JEAN Tigana, sahaya hücum ağırlıklı bir kadro sürdü. Kanatlarda Burak Yılmaz ve İbrahim Akın, ilerde Mert Nobre... Ve orta alandan hücuma koşan Delgado-Rico ikilisi...
Mustafa Doğan’ın sakatlanmasından sonra Ali Tandoğan da oyuna girince, Beşiktaş’ta herkesin gözü rakip kaleye çevrildi.
Hücumu sevmekle, hücum oynamak ve bu işi becermek farklı şeyler!
Hep hücumu düşünen ve bir gol peşinde koşan Beşiktaş’ın, tek hücum organizasyonu yapmadan ilk yarıyı tamamlaması, bunun en canlı örneğiydi.
Ve bunca hücumcuya karşın, Bobo’nun yokluğunu hissetti Beşiktaş.
Yine tek pozisyon yaratmadan ilk 45 dakikayı kapaması da, Bobo gibi hücum özellikleri taşıyan bir futbolcunun yokluğundan kaynaklanan bir sıkıntıydı.
Ve bu sıkıntının en ağır bedelini ödeyen futbolcu da Mert Nobre idi.
Bobo ile sağladığı sıcak diyaloğu, Burak ve İbrahim Akın ile kuramadı. Ve arkadaşsız bir çocuk gibi sağa sola koşarak nefes tüketti. Yine de golünü atarak Beşiktaş’ı kurtardı.
Beşiktaş, belki de ilk kez İnönü’de böylesine etkisiz ve pozisyonsuz bir 45 dakika yaşıyordu.
* * *
Uzun süre herkes gibi bu anlamsız oyuna Rico’dan gelecek tepkiyi bekledim. İlk yarı ete-süte karışmayan Paşa, ikinci yarıda biraz hareketlendi. En azından oyuna konsantre oldu. Yine de bir Paşa’nın özelliklerini taşımıyordu. Bir ara kendime sordum... "Acaba seyircisiz oyun mu Ricardinho’yu etkiledi?"
Aynı şeyleri İbrahim Akın ve Burak Yılmaz için söyleyemem.
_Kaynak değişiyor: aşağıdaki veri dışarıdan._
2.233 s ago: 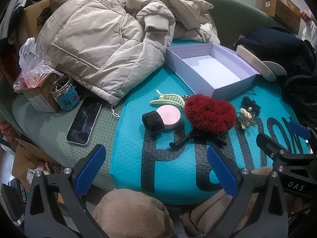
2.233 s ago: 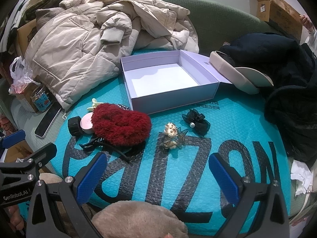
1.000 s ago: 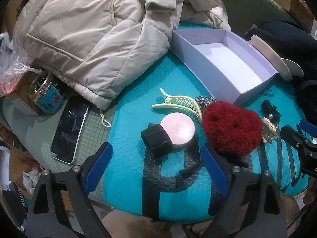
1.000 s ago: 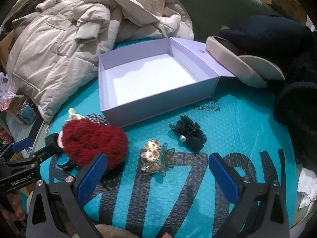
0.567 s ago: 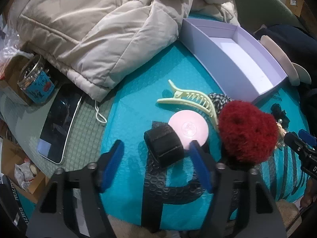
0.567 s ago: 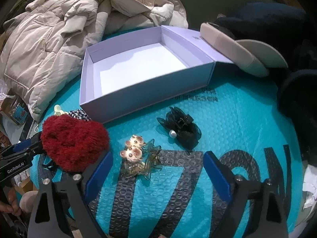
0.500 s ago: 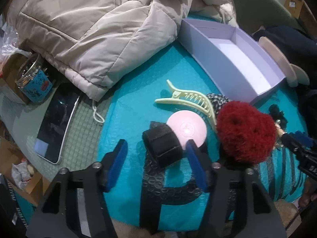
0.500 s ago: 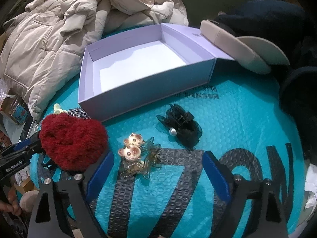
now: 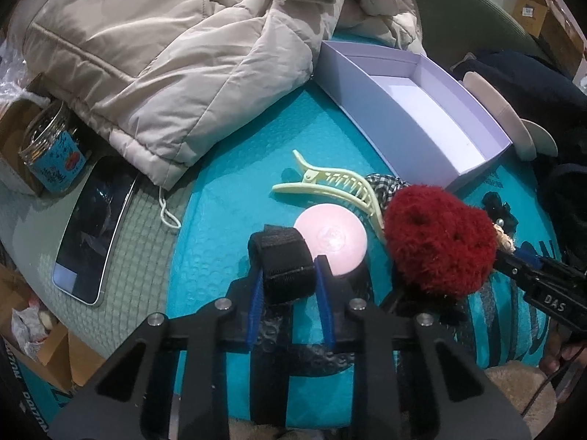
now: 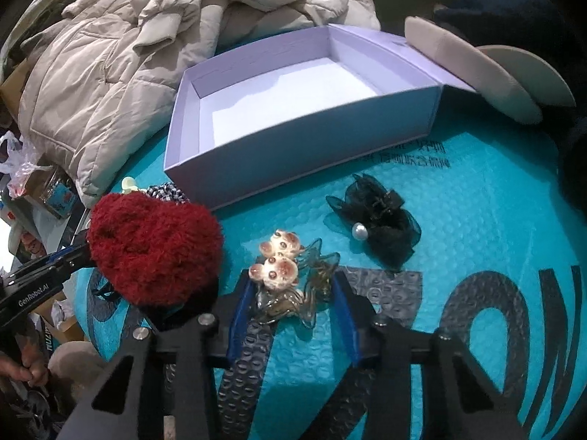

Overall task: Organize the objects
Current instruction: 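Close left gripper on black velvet ring while right gripper grasps gold bear-head clip, then lift and carry black ring with left while right carries bear clip into white box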

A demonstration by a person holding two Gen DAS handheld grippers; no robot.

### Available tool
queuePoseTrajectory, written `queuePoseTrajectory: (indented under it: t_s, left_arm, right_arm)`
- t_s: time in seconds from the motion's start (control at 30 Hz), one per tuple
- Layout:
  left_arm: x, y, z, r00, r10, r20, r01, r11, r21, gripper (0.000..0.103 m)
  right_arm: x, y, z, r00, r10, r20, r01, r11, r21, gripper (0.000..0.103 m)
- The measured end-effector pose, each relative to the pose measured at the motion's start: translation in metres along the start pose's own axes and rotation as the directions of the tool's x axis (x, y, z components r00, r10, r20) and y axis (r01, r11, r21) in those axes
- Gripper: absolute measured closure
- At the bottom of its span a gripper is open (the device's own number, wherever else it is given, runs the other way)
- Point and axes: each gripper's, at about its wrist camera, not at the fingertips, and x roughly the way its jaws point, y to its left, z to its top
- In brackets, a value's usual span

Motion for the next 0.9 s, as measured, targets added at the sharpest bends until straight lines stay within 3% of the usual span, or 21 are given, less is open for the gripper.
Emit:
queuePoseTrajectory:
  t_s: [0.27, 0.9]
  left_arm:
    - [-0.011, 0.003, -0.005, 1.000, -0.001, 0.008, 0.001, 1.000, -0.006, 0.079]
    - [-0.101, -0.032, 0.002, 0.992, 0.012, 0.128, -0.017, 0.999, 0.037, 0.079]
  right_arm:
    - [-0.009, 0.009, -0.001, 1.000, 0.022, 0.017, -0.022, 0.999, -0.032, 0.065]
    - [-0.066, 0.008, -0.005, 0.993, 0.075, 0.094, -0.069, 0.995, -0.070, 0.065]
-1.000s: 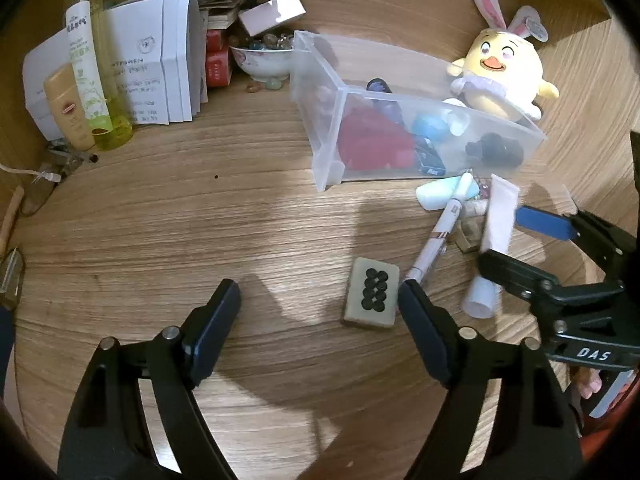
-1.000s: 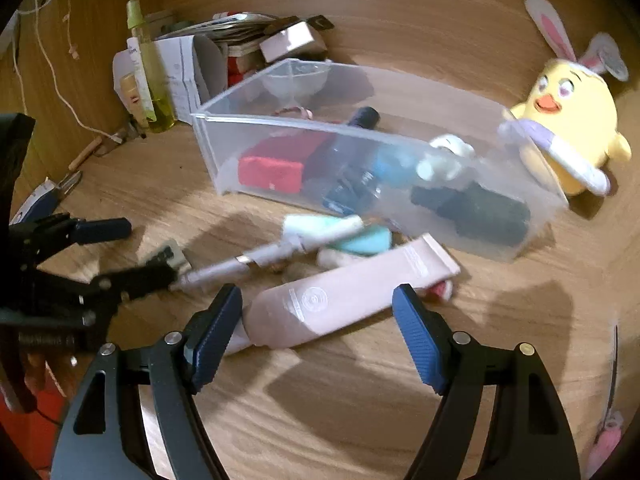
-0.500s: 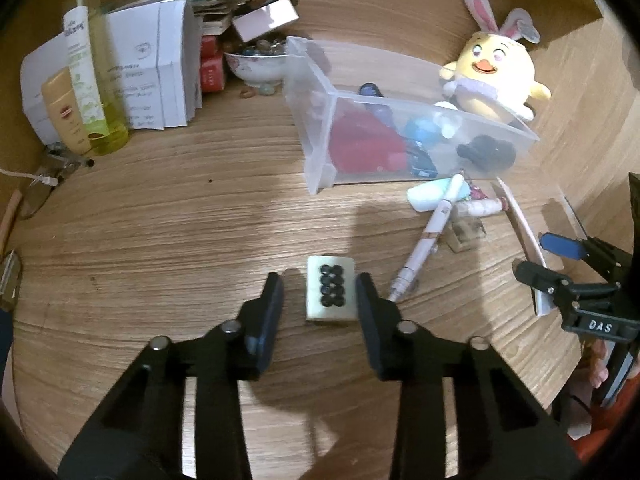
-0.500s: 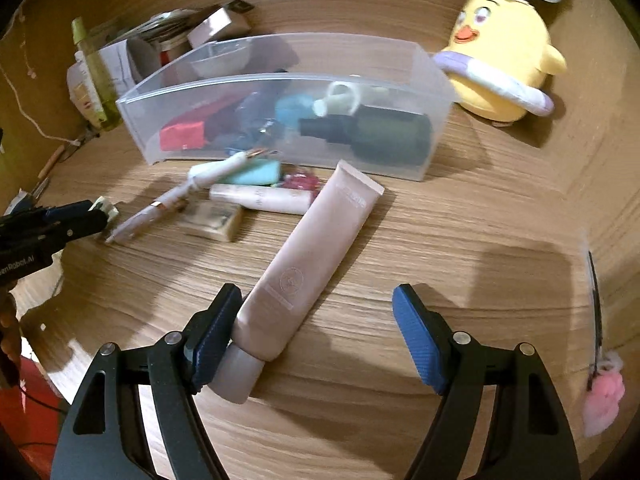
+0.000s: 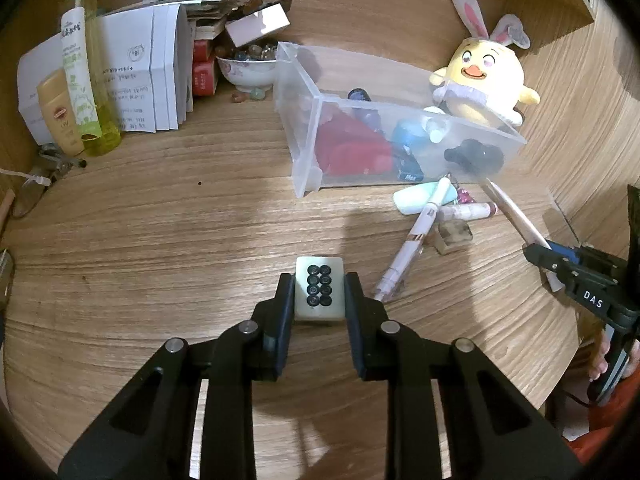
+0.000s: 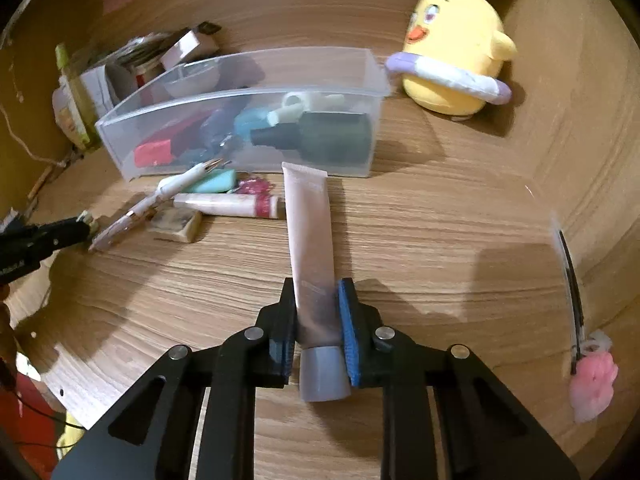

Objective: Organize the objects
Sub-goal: 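Carry white block with left tool while right tool carries pink tube over bin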

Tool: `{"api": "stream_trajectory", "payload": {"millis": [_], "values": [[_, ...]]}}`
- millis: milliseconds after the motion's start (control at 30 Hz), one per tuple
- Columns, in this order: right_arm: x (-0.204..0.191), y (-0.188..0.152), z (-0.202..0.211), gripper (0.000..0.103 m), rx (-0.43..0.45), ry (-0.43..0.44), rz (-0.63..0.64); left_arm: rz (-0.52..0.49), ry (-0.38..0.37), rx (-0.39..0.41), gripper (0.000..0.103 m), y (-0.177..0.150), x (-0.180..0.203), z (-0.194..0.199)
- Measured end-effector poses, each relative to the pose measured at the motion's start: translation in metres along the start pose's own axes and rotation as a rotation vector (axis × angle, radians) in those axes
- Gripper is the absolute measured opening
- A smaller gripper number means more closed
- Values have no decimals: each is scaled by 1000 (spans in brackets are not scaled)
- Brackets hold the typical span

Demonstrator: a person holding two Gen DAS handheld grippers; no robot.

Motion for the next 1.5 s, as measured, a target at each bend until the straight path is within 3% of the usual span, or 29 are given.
{"api": "stream_trajectory", "payload": {"millis": [167,900,1500], "values": [[13,4,13,5,44,-13,-45,8,7,30,24,5,1,7],[-3,42,63,5,237,58,-11,7,-31,182,24,47,26,40],[-8,109,80,5,404,103,18,15,-55,236,24,96,27,39]]}}
Point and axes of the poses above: each gripper's, at about its wrist camera, not at the fingertips, and z roughly against the way its jaws point, x to its right, y to its top, the point moved 2 cm from there along -z, roughly the way its jaws point, and after that the axes turned 3 degrees about -z, right-handed, at the moved point
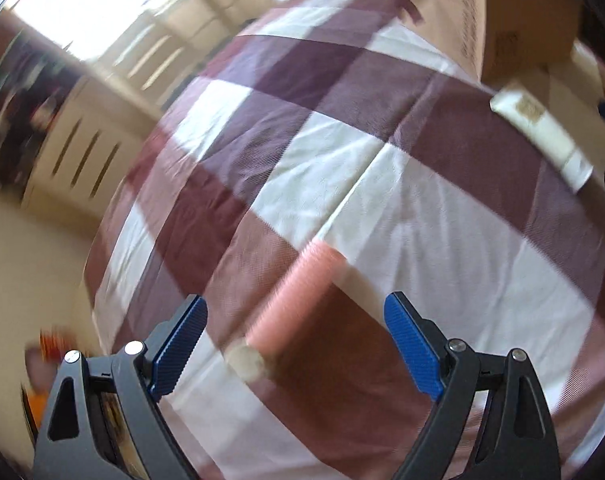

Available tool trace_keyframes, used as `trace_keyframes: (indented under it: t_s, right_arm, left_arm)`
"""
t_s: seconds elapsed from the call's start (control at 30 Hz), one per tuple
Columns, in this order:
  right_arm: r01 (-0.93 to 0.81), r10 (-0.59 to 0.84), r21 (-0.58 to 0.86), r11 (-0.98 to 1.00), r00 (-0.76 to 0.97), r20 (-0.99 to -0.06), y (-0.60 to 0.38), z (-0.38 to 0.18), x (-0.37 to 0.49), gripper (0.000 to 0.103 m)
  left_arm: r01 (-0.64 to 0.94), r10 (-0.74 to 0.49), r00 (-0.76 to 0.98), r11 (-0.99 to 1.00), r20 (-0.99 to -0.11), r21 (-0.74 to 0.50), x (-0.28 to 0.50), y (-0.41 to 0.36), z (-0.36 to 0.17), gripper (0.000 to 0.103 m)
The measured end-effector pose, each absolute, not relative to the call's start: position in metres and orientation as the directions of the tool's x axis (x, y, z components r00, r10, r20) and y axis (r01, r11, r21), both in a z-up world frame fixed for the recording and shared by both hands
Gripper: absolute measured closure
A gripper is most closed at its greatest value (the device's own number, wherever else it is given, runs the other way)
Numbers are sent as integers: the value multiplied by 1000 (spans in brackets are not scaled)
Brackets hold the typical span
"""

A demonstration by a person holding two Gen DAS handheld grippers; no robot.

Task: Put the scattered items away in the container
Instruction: 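Move both open tools down toward the pink roller and white lotion tube, then grasp the pink hair roller with the left tool while the right tool grasps the white lotion tube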

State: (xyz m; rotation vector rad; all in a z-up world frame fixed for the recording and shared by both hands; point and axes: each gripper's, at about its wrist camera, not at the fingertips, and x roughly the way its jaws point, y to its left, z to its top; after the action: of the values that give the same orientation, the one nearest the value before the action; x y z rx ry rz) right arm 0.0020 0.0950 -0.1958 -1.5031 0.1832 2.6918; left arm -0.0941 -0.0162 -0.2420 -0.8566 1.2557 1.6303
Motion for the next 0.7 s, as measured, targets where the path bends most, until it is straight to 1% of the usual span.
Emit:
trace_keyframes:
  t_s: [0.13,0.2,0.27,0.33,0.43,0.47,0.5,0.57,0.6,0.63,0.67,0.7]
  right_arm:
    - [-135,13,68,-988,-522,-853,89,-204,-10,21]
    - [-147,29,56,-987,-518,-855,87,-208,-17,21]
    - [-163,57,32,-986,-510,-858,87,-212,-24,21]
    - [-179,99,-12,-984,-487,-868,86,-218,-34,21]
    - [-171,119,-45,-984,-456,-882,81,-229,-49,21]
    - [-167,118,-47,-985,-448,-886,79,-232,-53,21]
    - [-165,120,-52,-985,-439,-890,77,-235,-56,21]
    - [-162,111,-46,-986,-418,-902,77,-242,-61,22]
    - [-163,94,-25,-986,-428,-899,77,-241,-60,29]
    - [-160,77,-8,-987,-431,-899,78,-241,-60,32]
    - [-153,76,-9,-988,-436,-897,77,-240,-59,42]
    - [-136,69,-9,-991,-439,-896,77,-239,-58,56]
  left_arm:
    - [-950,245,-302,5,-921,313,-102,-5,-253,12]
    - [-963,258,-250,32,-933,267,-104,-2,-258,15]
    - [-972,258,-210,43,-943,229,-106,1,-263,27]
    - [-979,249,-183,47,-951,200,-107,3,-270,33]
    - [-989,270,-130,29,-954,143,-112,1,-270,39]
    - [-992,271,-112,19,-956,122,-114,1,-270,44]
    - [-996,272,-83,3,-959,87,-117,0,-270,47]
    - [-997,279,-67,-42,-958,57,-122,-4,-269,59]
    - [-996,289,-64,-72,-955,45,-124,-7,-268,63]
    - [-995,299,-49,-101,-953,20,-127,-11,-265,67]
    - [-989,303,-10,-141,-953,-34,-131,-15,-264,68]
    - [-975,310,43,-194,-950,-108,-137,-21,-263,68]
Onların böyle bir lüksü olamaz...
Kenarda beklerken forma özlemi ile yanıp tutuşuyorsan, formayı kaptığın an varlığını hissettireceksin.
Hangisi oyuna ağırlığını koydu, sorarım...
Savunma fazla zorlanmadı. Runje, Beşiktaş’taki en rahat gecesini geçirdi.
Bu arada Delgado’nun oyundan çıkarken aldığı alkışı yorumlamaya çalıştım...
İyi mi oynadı Delgado?Ya da bekleneni verdi mi?
Hiç de iyi oynamadı. Ancak, oyunu adam gibi oynamaya özen gösterdi. Kaytarmak ve saklanmak gibi huyları hiç yok. Hep oyunun içinde. Ve kazanma duyguları üst düzeyde.
Beşiktaş, seyircisiz oynadığı maçta zorlandı. Kazandığını hissetiği an beklenmedik bir kazaya da uğrayabilirdi.
Baki Mercimek’in kale çizgisi üzerinden çıkardığı top, Nobre’nin attığı gol kadar değerliydi.